Understanding subsampling

I am having some difficulty understanding when to subsample. My understanding was that using this technique was a way of speeding up playing around with models prior to actually fitting a thought-out one. The payoff for the speed is that the no single tree is using all the data, and therefore,worse scores.

My question is, can/should this be applied to fitting my final model? I am running into memory issues (that subsampling would help with) but from what I’ve seen in the lecture and other places is that the set_rf_samples() was also reset before fitting the final model.

Also, would it make sense to subsample, and then use a large number of estimators to try to get the model to see all (or at least most) of the data?

1 Like

I think your understanding of subsampling is correct. If memory limits the size of your final model, it makes good sense to use subsampling with a larger number of trees to improve accuracy. This choice trades memory for computation time, but may allow you to achieve comparable accuracy as if you had enough memory to store a complete bootstrap sample.

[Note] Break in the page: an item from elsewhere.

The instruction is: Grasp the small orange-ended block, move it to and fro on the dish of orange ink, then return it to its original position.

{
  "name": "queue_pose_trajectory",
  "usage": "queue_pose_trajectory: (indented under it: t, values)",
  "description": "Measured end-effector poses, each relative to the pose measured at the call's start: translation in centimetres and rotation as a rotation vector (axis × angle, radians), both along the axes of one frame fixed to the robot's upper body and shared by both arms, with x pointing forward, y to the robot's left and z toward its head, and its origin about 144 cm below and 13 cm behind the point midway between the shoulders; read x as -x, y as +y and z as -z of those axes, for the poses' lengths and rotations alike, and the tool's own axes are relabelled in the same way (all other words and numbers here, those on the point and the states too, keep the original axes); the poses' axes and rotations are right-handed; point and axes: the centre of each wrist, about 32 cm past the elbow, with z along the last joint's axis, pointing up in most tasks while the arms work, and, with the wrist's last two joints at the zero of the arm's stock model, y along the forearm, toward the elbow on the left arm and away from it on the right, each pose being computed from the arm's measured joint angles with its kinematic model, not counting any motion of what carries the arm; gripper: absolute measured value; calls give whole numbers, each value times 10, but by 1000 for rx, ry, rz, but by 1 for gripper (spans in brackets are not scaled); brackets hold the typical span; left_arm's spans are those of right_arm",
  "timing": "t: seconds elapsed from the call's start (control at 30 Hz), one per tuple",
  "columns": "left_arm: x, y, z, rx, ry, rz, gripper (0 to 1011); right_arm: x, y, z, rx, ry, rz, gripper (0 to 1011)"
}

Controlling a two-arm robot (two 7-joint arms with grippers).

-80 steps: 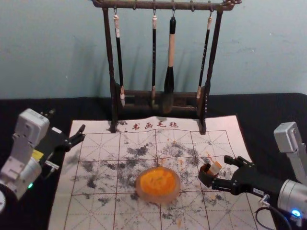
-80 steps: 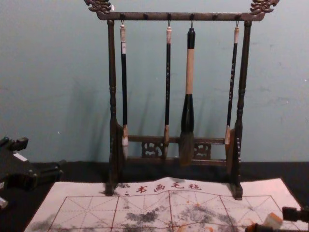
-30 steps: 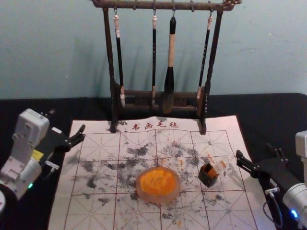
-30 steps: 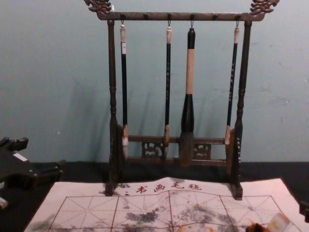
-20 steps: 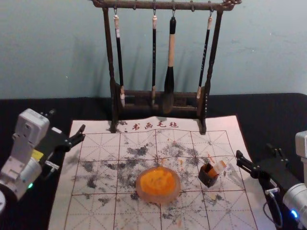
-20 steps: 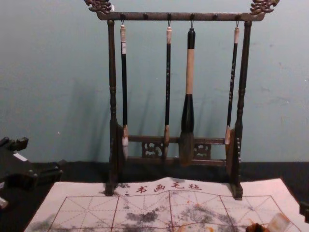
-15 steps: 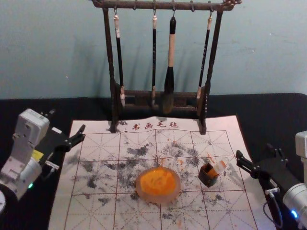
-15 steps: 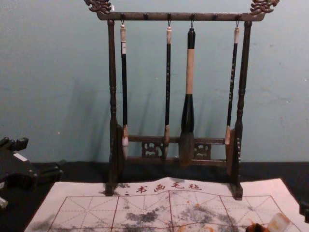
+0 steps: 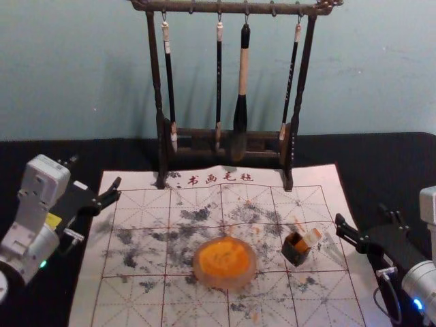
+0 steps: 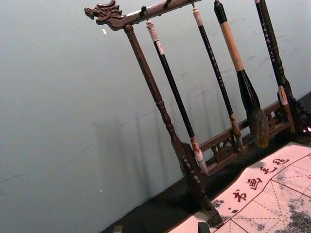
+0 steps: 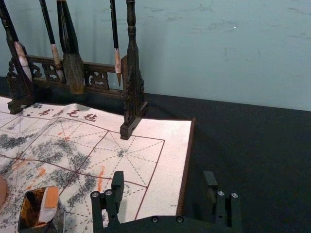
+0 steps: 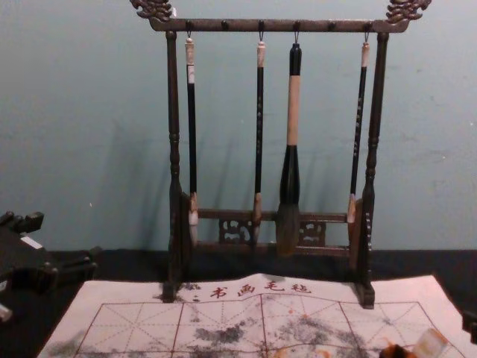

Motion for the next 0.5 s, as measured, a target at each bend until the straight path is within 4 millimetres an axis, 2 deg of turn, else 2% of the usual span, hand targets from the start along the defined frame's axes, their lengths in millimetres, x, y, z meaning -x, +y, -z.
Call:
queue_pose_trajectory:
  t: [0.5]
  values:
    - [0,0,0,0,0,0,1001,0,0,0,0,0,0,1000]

I suggest you try out your idea of subsampling with progressively larger numbers of trees and see whether your accuracy improves. I’d love to hear what you find out!

I share the same confusion with op. Isn’t this slightly the same with bagging but we’re smaller samples? Bagging is also random subsets right?

I’ve experimented on it, the results are comparable to the model trained with the whole dataset but trained with less time. But does it really reduce overfitting or it’s just for faster training time?